#### What the task requires
Using the data below, report how many lines hold the word "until". Include nothing else in the reply.

#### Input data
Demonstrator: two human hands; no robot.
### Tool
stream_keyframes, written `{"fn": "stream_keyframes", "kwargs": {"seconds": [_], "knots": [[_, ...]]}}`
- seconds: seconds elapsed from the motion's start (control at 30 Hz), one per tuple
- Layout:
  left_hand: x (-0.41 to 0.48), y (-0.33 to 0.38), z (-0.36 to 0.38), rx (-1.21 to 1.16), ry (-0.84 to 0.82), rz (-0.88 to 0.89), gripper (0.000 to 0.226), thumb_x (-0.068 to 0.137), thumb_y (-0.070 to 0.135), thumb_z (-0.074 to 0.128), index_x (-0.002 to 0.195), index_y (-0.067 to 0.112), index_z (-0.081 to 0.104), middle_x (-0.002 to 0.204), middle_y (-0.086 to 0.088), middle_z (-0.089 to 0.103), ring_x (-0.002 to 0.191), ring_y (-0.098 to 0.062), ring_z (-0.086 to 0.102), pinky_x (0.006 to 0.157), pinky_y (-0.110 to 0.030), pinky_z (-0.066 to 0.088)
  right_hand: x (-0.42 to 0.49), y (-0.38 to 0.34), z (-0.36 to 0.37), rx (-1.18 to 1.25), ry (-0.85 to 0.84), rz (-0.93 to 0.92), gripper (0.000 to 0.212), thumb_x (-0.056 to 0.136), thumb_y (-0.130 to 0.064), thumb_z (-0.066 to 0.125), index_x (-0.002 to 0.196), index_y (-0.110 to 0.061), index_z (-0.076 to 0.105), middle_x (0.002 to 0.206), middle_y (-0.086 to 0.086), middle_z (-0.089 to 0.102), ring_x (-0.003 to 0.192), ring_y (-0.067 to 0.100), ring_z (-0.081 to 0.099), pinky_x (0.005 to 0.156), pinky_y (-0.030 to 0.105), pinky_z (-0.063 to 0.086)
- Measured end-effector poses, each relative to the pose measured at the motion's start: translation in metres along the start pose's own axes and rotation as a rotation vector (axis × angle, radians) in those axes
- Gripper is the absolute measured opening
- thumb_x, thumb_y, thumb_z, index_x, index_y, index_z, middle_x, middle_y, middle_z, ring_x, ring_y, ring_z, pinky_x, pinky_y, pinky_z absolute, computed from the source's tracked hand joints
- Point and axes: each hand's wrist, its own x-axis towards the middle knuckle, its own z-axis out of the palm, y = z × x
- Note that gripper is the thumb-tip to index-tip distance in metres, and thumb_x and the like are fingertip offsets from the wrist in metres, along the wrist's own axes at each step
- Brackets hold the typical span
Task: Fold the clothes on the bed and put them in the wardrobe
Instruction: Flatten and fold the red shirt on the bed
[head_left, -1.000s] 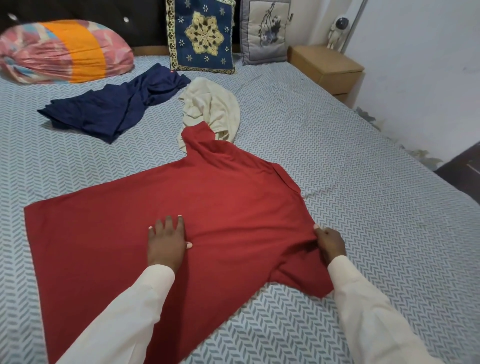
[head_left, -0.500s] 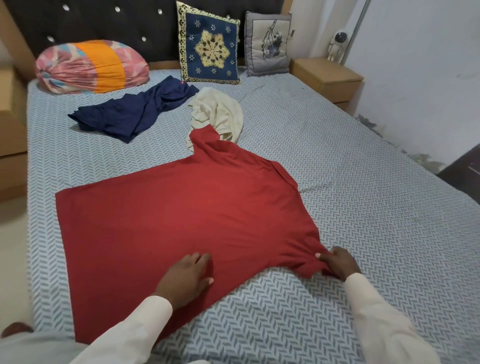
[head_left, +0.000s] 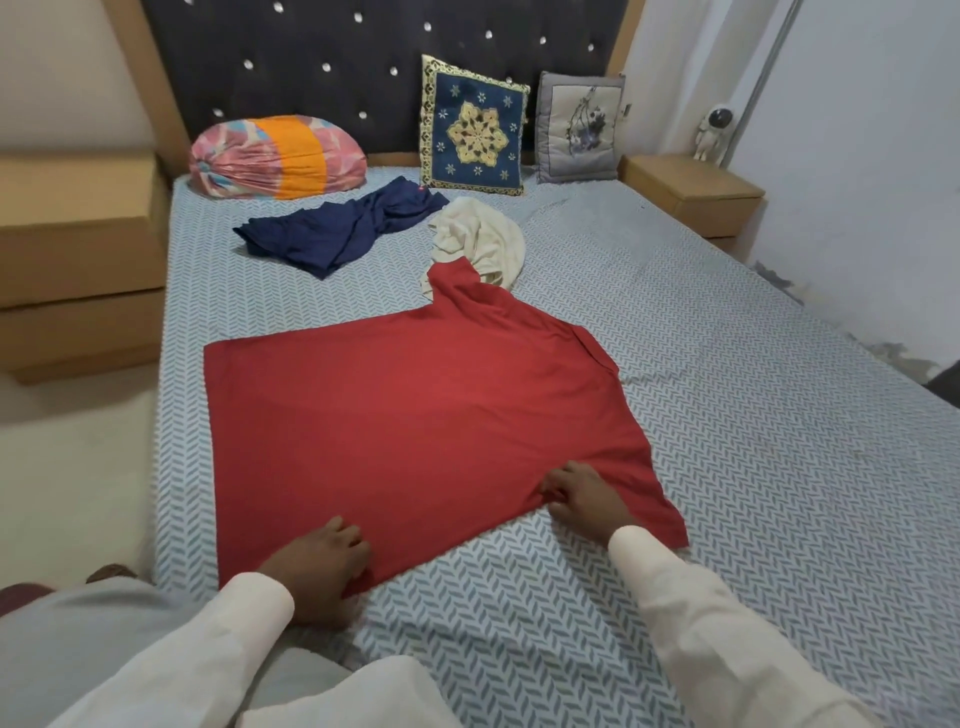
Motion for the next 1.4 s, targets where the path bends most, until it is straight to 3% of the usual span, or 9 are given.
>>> {"fn": "stream_keyframes", "kwargs": {"seconds": [0.23,0.4,0.5,0.77,0.93,1.07,1.17,1.27,1.4], "knots": [[-0.051,-0.018,0.022,0.085,-0.04,-0.249,0.049,0.093,0.011,0.041,0.141,0.016,0.033,0.134,-0.008,0.046,0.119,-0.028,0.049,0.094,-0.039,0.046,0.004,-0.003,0.002,-0.134,0.208,-0.012,0.016,0.077,-0.027,0.065,0.093,-0.028,0.065,0.092,-0.007,0.055,0.097,0.019,0.05,0.064,0.035,0.05],[-0.068,-0.019,0.016,0.049,-0.001,-0.321,0.036,0.092,0.011,0.041,0.127,0.016,0.051,0.124,-0.009,0.057,0.114,-0.029,0.058,0.092,-0.036,0.048,0.004,-0.001,-0.009,0.044,0.259,-0.016,0.008,0.07,-0.022,0.068,0.077,-0.026,0.064,0.072,-0.005,0.052,0.074,0.022,0.053,0.063,0.032,0.043],[-0.075,-0.018,0.015,0.045,-0.032,-0.338,0.032,0.092,0.009,0.041,0.119,0.015,0.058,0.123,-0.01,0.06,0.114,-0.028,0.059,0.092,-0.034,0.046,-0.004,-0.001,-0.015,0.051,0.142,-0.052,0.015,0.067,-0.025,0.061,0.058,-0.03,0.05,0.06,-0.009,0.049,0.063,0.019,0.053,0.056,0.027,0.033],[-0.078,-0.016,0.017,0.018,-0.126,-0.351,0.031,0.089,0.01,0.05,0.117,0.01,0.063,0.122,-0.013,0.061,0.113,-0.031,0.061,0.09,-0.036,0.049,0.0,0.0,-0.009,-0.033,0.017,-0.033,0.024,0.069,-0.033,0.054,0.069,-0.01,0.061,0.067,0.005,0.064,0.066,0.024,0.059,0.059,0.03,0.038],[-0.073,-0.02,0.022,-0.033,-0.206,-0.346,0.033,0.085,0.012,0.059,0.117,0.006,0.064,0.124,-0.016,0.061,0.113,-0.033,0.061,0.092,-0.037,0.051,-0.001,-0.002,-0.01,-0.101,-0.112,-0.031,0.015,0.077,-0.031,0.064,0.075,-0.017,0.069,0.076,0.003,0.067,0.07,0.013,0.054,0.063,0.023,0.034],[-0.072,-0.02,0.021,-0.074,-0.22,-0.372,0.032,0.085,0.014,0.059,0.115,0.007,0.065,0.122,-0.016,0.062,0.111,-0.032,0.062,0.088,-0.035,0.051,-0.005,0.002,-0.002,-0.055,-0.058,-0.068,0.011,0.067,-0.04,0.055,0.063,-0.031,0.051,0.068,-0.01,0.054,0.068,0.015,0.053,0.062,0.03,0.042],[-0.073,-0.025,0.024,-0.152,-0.173,-0.437,0.031,0.085,0.022,0.056,0.113,0.012,0.065,0.12,-0.012,0.063,0.108,-0.028,0.062,0.084,-0.032,0.049,-0.009,0.005,-0.001,-0.043,-0.044,-0.103,0.013,0.062,-0.042,0.058,0.07,-0.039,0.048,0.077,-0.012,0.05,0.077,0.01,0.049,0.069,0.034,0.048],[-0.076,-0.04,0.03,-0.292,-0.059,-0.541,0.036,0.083,0.035,0.056,0.116,0.019,0.062,0.12,-0.006,0.063,0.108,-0.023,0.062,0.085,-0.03,0.049,-0.01,0.004,-0.005,0.03,0.021,-0.099,0.012,0.068,-0.038,0.061,0.074,-0.028,0.055,0.074,-0.01,0.055,0.073,0.012,0.053,0.065,0.033,0.047],[-0.077,-0.068,0.031,-0.668,0.243,-0.664,0.013,0.084,0.025,0.061,0.096,0.026,0.066,0.102,0.002,0.067,0.097,-0.019,0.062,0.084,-0.028,0.049,0.017,-0.007,-0.019,0.212,0.221,0.031,0.033,0.077,-0.011,0.069,0.067,-0.027,0.042,0.06,-0.005,0.052,0.06,0.02,0.052,0.062,0.035,0.041]]}}
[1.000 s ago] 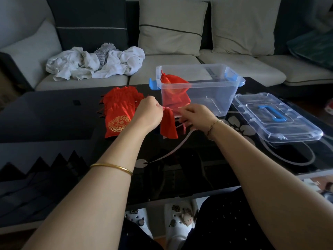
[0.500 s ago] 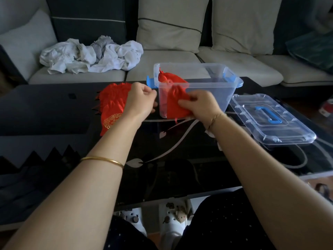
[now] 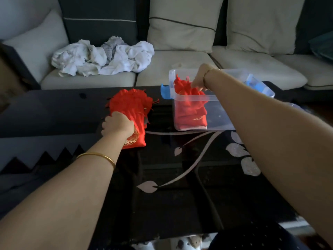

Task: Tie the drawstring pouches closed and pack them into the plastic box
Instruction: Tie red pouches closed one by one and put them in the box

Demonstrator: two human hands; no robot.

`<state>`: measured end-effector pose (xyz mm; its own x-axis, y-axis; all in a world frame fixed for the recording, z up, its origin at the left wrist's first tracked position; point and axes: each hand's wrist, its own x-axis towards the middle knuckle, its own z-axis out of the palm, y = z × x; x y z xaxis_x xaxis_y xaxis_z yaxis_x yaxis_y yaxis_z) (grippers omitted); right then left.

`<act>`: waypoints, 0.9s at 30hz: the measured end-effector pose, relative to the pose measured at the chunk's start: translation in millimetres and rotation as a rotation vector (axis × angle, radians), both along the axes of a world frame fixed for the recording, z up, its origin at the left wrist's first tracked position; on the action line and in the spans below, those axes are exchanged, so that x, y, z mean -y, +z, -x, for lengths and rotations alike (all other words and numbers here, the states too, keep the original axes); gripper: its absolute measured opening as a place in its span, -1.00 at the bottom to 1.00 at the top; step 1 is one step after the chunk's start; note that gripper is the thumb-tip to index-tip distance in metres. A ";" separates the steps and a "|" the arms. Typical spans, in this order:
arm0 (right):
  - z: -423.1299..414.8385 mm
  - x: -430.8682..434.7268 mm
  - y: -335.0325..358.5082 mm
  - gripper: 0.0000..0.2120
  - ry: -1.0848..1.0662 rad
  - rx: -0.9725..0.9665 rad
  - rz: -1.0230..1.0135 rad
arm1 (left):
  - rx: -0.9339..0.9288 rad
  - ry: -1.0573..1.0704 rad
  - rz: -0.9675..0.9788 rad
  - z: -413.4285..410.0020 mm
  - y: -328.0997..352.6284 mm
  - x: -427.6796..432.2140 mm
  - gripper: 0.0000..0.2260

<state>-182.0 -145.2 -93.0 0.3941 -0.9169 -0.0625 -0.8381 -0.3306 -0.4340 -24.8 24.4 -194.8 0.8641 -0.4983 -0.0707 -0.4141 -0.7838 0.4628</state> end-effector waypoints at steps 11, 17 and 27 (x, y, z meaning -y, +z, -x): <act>3.7 -71.6 -10.3 -0.75 0.071 0.389 0.331 | 0.008 0.117 0.045 -4.6 -27.4 -14.4 -0.47; -6.3 -116.5 -47.8 -0.80 0.268 0.402 0.064 | 0.035 0.053 0.334 -11.6 -29.3 -16.1 -0.79; 44.3 -121.8 -84.9 -0.66 0.029 0.820 -0.695 | -0.693 -0.468 0.565 48.8 0.2 -48.3 -0.88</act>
<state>-226.3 -23.4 -178.0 0.5739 -0.7720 -0.2734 -0.2016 0.1904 -0.9608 -73.6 72.7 -194.6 0.4307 -0.8929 -0.1315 -0.1229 -0.2024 0.9716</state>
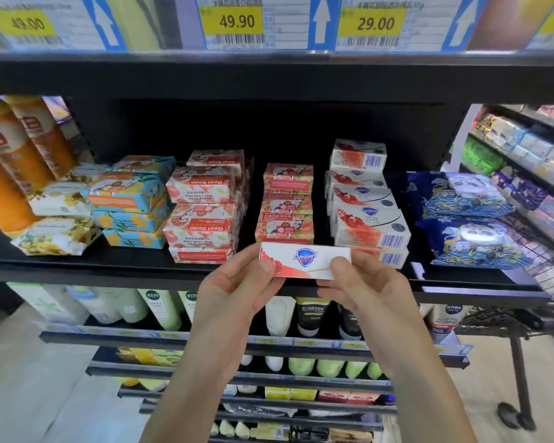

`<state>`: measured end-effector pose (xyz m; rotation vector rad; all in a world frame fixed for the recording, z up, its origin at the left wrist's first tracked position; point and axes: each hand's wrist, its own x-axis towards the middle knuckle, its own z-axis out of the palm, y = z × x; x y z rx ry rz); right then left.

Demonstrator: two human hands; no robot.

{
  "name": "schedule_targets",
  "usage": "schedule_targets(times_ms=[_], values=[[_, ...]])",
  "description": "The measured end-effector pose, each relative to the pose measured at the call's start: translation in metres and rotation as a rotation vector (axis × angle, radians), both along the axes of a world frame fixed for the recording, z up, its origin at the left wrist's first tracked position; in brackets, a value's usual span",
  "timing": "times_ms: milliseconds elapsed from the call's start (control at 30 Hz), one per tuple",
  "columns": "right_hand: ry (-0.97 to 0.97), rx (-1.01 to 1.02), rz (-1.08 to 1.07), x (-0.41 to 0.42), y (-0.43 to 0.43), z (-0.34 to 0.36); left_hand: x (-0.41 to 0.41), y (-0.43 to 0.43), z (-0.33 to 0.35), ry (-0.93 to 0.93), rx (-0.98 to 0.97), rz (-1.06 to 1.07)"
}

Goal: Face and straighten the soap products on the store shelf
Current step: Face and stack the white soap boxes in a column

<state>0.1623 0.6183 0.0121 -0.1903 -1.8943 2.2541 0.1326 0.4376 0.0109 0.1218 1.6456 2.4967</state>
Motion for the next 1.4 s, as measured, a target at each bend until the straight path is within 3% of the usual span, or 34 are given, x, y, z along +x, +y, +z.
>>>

#### Problem solution
2